La nouvelle entité proposée par le Président de la FIFA cherchera à s’appuyer sur une structure hiérarchique de confiance ; à créer un groupe d’experts pouvant être rapidement mobilisés afin de proposer une gestion des cas spécialisée et un soutien aux victimes, aux témoins et aux lanceurs d’alerte ; et à mettre en place des sanctions et mesures disciplinaires normalisées, et des processus d’identification afin de veiller à ce que les auteurs de ces actes ne puissent pas sévir dans plusieurs régions et plusieurs sports, ou échapper à la justice.
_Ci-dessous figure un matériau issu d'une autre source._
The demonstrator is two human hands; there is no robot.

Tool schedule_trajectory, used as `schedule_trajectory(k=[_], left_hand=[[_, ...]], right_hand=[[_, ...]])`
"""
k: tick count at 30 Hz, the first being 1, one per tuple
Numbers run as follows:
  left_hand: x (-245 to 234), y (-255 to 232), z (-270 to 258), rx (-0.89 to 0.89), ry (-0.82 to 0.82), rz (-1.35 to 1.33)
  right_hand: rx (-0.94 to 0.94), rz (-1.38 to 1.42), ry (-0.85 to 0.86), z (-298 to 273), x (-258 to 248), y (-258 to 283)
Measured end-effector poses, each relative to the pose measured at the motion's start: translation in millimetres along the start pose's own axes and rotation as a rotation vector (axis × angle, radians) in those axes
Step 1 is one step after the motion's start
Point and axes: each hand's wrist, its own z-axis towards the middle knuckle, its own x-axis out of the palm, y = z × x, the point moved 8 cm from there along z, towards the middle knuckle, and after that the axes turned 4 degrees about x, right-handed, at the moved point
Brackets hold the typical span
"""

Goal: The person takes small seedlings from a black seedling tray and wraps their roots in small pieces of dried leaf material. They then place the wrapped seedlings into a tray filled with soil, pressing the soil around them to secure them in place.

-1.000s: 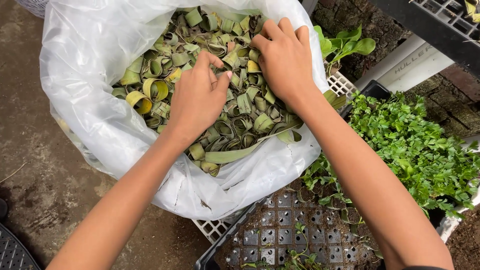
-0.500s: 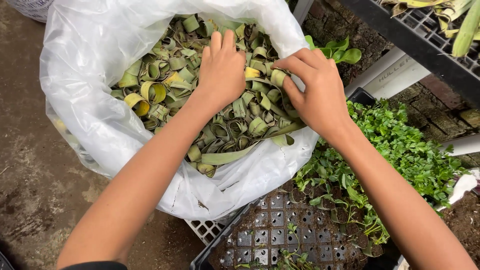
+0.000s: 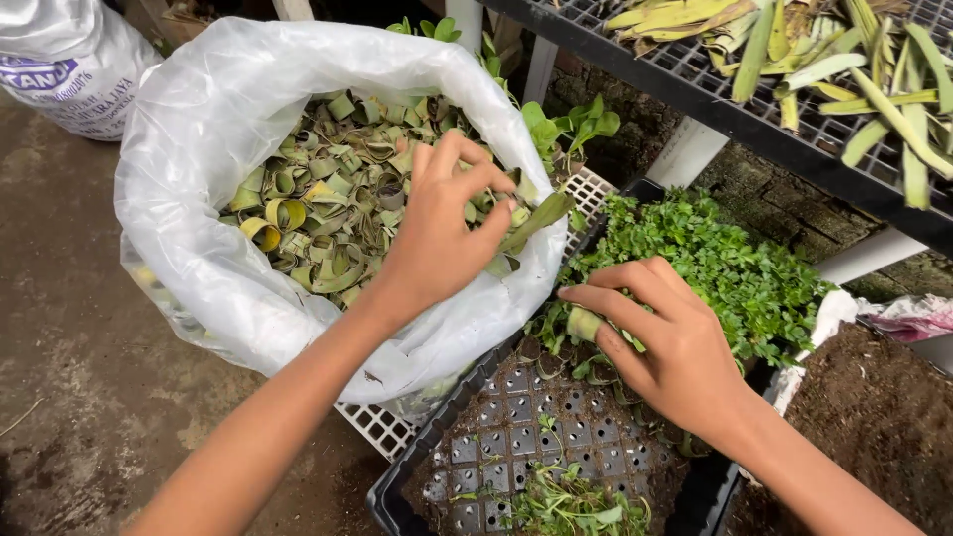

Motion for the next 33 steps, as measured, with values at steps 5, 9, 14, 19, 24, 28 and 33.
schedule_trajectory(k=[5, 9, 14, 19, 24, 28, 33], left_hand=[[48.4, -78.7, -42.8, -0.162, 0.177, -0.295], [106.1, -123.7, -88.1, -0.273, 0.329, -0.470], [188.3, -153.5, -148.8, -0.380, 0.447, -0.641], [254.6, -178.5, -205.6, -0.489, 0.653, -0.629], [279.2, -207.8, -212.5, -0.396, 0.774, -0.479], [291.5, -227.2, -214.3, -0.161, 0.734, -0.310], [284.8, -243.8, -208.0, 0.014, 0.613, -0.147]], right_hand=[[0.231, 0.131, -0.077, -53.2, -49.0, 9.6], [0.451, 0.201, -0.116, -123.4, -64.2, -0.6], [0.825, 0.185, 0.028, -232.1, -60.7, -22.8], [1.031, 0.088, 0.205, -326.6, -69.8, -15.3], [1.071, -0.127, 0.183, -383.1, -96.7, -7.5], [1.164, -0.184, 0.212, -408.6, -99.8, -12.5], [1.335, 0.005, 0.097, -413.0, -95.7, -18.6]])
Ghada Waly a également salué les initiatives que la FIFA a déjà prises dans la promotion de l’égalité entre les sexes et le soutien du développement du football féminin dans le monde. "Par son rôle moteur, la FIFA a contribué à impulser et mener un changement positif. J’espère qu’ensemble, nous pourrons nous appuyer sur cette dynamique afin de continuer à faire tomber les barrières liées au sexe, et à autonomiser les femmes et les jeunes filles. J’invite nos partenaires de la FIFA à nous accompagner dans ces efforts. L’UNODC est là pour vous aider, pour préserver l’intégrité du football et permettre à tout le monde de le pratiquer."